Directed By: Jordan Vogts-Roberts
Starring: Nick Robertson, Moises Arias
Reviewed By: Darryl Griffiths
In our technology-savvy modern world, the sense of wonder and enthusiasm in the ‘youth’ of today seems to have somewhat diminished. Growing fond of swanky headsets as they blurt orders to fellow gamers as they become engrossed in a fantastical world, whilst their nostalgia-loving parents look on bemused as memories of their colourful childhood come flooding back. Desperate to connect with our inner child and remind us that the outdoors are indeed ‘great’, director Jordan Vogts-Roberts takes us on an adventure brimming with affection and charm.
Still reeling from the tragic death of his mother, the socially awkward tendencies of Joe (Nick Robinson) continue to hamper the quality of his school life and the turbulent relationship with his short-tempered father Frank (Nick Offerman). Whilst fond of his older sister Heather (Alison Brie), the unfortunate case of her living away from home leaves him seeking solace in broad shouldered best buddy Patrick (Gabriel Basso), whom is trapped in his own parental nightmare.

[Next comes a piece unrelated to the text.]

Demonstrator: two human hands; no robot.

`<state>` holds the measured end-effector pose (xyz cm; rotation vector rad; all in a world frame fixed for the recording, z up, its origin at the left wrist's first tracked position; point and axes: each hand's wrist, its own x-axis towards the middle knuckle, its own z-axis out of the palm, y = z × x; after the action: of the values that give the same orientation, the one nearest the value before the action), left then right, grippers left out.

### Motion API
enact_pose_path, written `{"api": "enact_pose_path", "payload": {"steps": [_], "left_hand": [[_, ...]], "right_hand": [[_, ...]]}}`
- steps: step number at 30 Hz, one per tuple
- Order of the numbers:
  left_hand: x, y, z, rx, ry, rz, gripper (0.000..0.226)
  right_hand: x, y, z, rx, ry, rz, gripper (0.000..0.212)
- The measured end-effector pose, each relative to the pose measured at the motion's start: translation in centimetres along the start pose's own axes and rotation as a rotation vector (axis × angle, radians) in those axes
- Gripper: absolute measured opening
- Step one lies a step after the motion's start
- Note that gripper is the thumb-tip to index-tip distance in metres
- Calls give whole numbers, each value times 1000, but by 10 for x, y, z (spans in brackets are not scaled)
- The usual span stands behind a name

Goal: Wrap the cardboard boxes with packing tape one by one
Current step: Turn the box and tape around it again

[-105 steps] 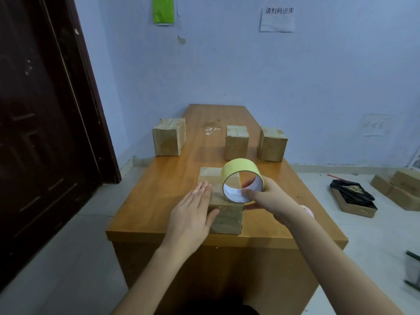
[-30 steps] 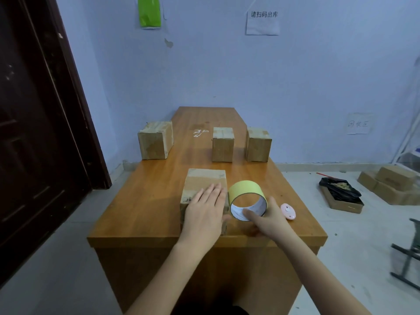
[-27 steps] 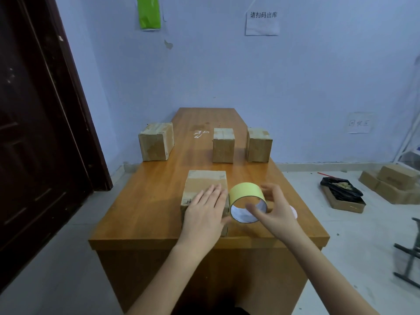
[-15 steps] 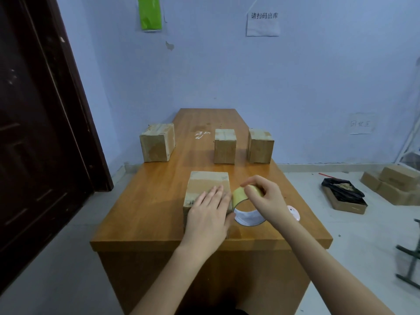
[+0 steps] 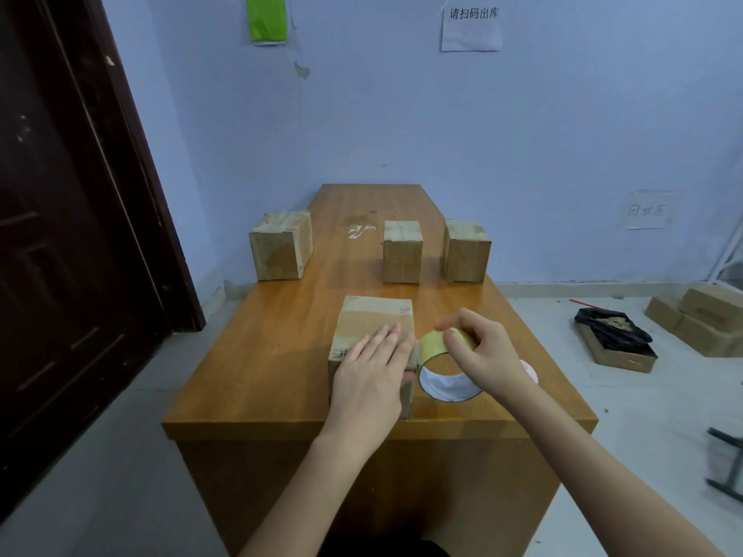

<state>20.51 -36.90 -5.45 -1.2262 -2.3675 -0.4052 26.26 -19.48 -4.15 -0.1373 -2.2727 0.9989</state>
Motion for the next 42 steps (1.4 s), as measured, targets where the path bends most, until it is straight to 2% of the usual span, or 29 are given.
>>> {"api": "enact_pose_path", "payload": {"steps": [6, 13, 21, 23, 30, 38, 42], "left_hand": [[0, 1, -2, -25, 4, 4, 53], [0, 1, 0, -14, 10, 9, 50], [1, 2, 0, -15, 15, -1, 50], [1, 2, -1, -5, 12, 14, 50], [7, -1, 7, 41, 15, -38, 58], [12, -6, 6, 54, -4, -38, 60], [11, -8, 6, 40, -4, -24, 64]], "right_hand": [[1, -2, -7, -125, -66, -36, 12], [-3, -4, -20, -401, -186, -160, 22], [4, -1, -23, -684, -328, -164, 9], [1, 1, -25, -798, -352, -186, 10], [13, 2, -18, -936, -435, -236, 18], [13, -12, -4, -1042, -257, -260, 15], [0, -28, 7, -880, -215, -208, 35]]}}
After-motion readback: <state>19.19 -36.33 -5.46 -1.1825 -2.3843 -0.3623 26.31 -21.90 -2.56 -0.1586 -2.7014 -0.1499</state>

Often seen rolling his eyes at his oddball and overbearing parents (Marc Evan Johnson and Megan Mullally), he is craving an escape route. Increasingly frustrated at being misunderstood by their ‘seniors’, Joe and Patrick recruit the equally bizarre Biaggio (Moises Arias) as they seek refuge in the woods by building their own ‘crib’. Rebuilding their self esteem in the process, they become entranced by the carefree nature of this alternative way of living and their idyllic surroundings.
Its premise has inevitably drawn comparisons with a 1986 Rob Reiner classic in the form of ‘Stand By Me’ and for all its relentless energy, the film certainly owes a debt to such works of that era. Towing the line between its indie sensibilities with the sun kissed picturesque quality of Vogts-Roberts’ direction evoking the works of Terrence Malick, whilst channelling the frat-pack comedies with its brand of deadpan humour, ‘The Kings Of Summer’ is surprisingly deft at subverting the cliches of the coming-of-age film.
In juxtaposing the authoritative and oblivious personas of the parental figures as they fight a losing battle to remain ‘relevant’ to their children, with the oppressed demeanour of our playful central trio as they seek a true sense of masculinity, Vogts-Roberts equipped with a razor-sharp script garners terrific performances from his ensemble. Establishing a wonderful camaraderie, Offerman, Basso and Arias respectively exude confidence and conviction in abundance. You will sympathise with Joe and Patrick’s plights as the trajectory of their friendship continues to change course, yet in turn will be left in stitches by the outlandish one-liners from Arias’ scene-stealer Biaggio.
As much about the difficulties that come with growing up as it is about filling its audience with a fuzzy feeling of nostalgia, ‘The Kings Of Summer’ is an irresistibly charming and poignant joy.